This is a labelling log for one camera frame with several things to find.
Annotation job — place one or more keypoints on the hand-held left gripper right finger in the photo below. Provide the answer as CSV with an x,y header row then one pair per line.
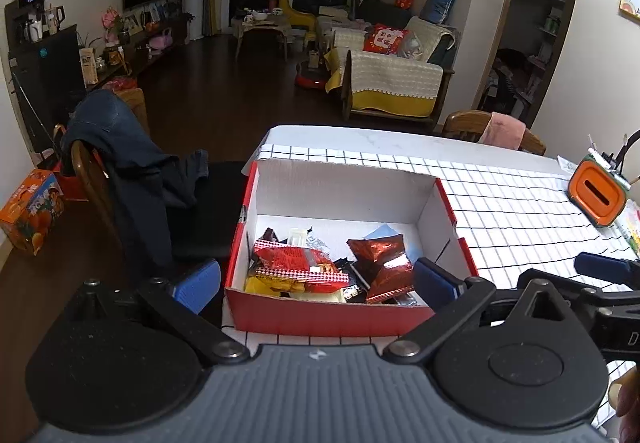
x,y
435,285

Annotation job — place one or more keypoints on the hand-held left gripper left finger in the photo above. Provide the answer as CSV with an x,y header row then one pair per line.
x,y
197,285

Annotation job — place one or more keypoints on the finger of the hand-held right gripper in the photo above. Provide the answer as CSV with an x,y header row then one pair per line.
x,y
575,290
602,267

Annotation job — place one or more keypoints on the long dark silver snack packet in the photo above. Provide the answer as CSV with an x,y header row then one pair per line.
x,y
404,300

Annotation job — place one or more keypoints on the shiny brown snack packet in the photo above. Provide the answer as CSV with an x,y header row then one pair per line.
x,y
385,268

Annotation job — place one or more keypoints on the light blue snack packet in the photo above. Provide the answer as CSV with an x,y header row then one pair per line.
x,y
385,230

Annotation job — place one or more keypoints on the black snack packet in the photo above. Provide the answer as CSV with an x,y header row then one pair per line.
x,y
352,280

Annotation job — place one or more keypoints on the dark red clear snack packet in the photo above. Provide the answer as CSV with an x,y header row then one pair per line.
x,y
268,235

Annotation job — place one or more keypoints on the cream yellow snack packet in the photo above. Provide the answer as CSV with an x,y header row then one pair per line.
x,y
320,294

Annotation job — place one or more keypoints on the red cardboard box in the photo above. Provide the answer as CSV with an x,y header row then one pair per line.
x,y
325,320

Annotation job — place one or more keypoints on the person's right hand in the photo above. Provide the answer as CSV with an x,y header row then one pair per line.
x,y
631,398

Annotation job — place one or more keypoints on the floral printed cloth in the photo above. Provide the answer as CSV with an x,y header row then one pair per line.
x,y
632,223

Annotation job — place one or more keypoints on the orange green desk organizer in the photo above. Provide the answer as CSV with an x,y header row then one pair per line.
x,y
595,193

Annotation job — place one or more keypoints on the black white checkered tablecloth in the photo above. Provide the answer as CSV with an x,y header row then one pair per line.
x,y
510,203

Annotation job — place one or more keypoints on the grey desk lamp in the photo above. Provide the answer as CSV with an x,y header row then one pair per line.
x,y
627,143

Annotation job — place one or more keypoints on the dark blue jacket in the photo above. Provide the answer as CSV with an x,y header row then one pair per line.
x,y
130,158

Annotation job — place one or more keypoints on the wooden dining chair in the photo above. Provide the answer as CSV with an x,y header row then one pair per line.
x,y
462,125

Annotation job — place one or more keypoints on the pink towel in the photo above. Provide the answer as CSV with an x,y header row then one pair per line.
x,y
502,130

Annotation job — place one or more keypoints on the orange fruit carton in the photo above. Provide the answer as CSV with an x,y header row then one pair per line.
x,y
32,213

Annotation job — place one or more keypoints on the sofa with cream covers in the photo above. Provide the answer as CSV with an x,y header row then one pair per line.
x,y
395,78

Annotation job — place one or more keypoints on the red floor toy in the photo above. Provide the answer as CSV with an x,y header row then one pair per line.
x,y
312,78

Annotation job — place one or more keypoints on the dark television console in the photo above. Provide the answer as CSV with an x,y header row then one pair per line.
x,y
145,48

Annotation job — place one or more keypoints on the red printed cushion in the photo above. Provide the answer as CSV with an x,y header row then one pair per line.
x,y
385,39

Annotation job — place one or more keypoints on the black cabinet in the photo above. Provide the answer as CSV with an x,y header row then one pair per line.
x,y
45,73

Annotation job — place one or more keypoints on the wooden coffee table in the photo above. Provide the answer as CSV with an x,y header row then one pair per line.
x,y
262,25

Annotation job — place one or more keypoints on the pink flower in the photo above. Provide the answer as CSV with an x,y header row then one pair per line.
x,y
111,18
····················
Using the material above, retype each entry exactly and omit the pictures.

Solution to the problem |
This is a labelling log for one camera frame with several things to find.
Annotation job — place one or more keypoints on the hand-held left gripper right finger in the photo below. Provide the answer as CSV with an x,y header row then one pair per line.
x,y
435,285

Annotation job — place one or more keypoints on the hand-held left gripper left finger in the photo above. Provide the answer as CSV with an x,y header row then one pair per line.
x,y
197,285

Annotation job — place one or more keypoints on the finger of the hand-held right gripper in the photo above. Provide the answer as CSV with an x,y header row then one pair per line.
x,y
575,290
602,267

Annotation job — place one or more keypoints on the long dark silver snack packet in the photo above. Provide the answer as CSV with an x,y header row then one pair per line.
x,y
404,300

Annotation job — place one or more keypoints on the shiny brown snack packet in the photo above. Provide the answer as CSV with an x,y header row then one pair per line.
x,y
385,268

Annotation job — place one or more keypoints on the light blue snack packet in the photo above. Provide the answer as CSV with an x,y header row then one pair per line.
x,y
385,230

Annotation job — place one or more keypoints on the black snack packet in the photo above. Provide the answer as CSV with an x,y header row then one pair per line.
x,y
352,280

Annotation job — place one or more keypoints on the dark red clear snack packet in the photo above. Provide the answer as CSV with an x,y header row then one pair per line.
x,y
268,235

Annotation job — place one or more keypoints on the cream yellow snack packet in the photo above. Provide the answer as CSV with an x,y header row then one pair per line.
x,y
320,294

Annotation job — place one or more keypoints on the red cardboard box in the photo above. Provide the answer as CSV with an x,y header row then one pair per line.
x,y
325,320

Annotation job — place one or more keypoints on the person's right hand in the photo above. Provide the answer as CSV with an x,y header row then one pair per line.
x,y
631,398

Annotation job — place one or more keypoints on the floral printed cloth in the photo above. Provide the answer as CSV with an x,y header row then one pair per line.
x,y
632,223

Annotation job — place one or more keypoints on the orange green desk organizer in the photo above. Provide the answer as CSV with an x,y header row then one pair per line.
x,y
595,193

Annotation job — place one or more keypoints on the black white checkered tablecloth in the photo above. Provide the answer as CSV with an x,y header row then one pair per line.
x,y
510,203

Annotation job — place one or more keypoints on the grey desk lamp in the photo above. Provide the answer as CSV with an x,y header row then one pair per line.
x,y
627,143

Annotation job — place one or more keypoints on the dark blue jacket in the photo above. Provide the answer as CSV with an x,y header row then one pair per line.
x,y
130,158

Annotation job — place one or more keypoints on the wooden dining chair in the photo above. Provide the answer as CSV with an x,y header row then one pair per line.
x,y
462,125

Annotation job — place one or more keypoints on the pink towel in the photo above. Provide the answer as CSV with an x,y header row then one pair per line.
x,y
502,130

Annotation job — place one or more keypoints on the orange fruit carton in the photo above. Provide the answer as CSV with an x,y header row then one pair per line.
x,y
32,213

Annotation job — place one or more keypoints on the sofa with cream covers in the photo above. Provide the answer as CSV with an x,y header row then one pair per line.
x,y
395,78

Annotation job — place one or more keypoints on the red floor toy in the photo above. Provide the answer as CSV with an x,y header row then one pair per line.
x,y
312,78

Annotation job — place one or more keypoints on the dark television console in the photo above. Provide the answer as CSV with an x,y header row then one pair per line.
x,y
145,48

Annotation job — place one or more keypoints on the red printed cushion in the photo above. Provide the answer as CSV with an x,y header row then one pair per line.
x,y
385,39

Annotation job — place one or more keypoints on the black cabinet in the photo above. Provide the answer as CSV with an x,y header row then one pair per line.
x,y
45,73

Annotation job — place one or more keypoints on the wooden coffee table in the photo above. Provide the answer as CSV with an x,y header row then one pair per line.
x,y
262,25

Annotation job — place one or more keypoints on the pink flower in the photo above. Provide the answer as CSV with an x,y header row then one pair per line.
x,y
111,18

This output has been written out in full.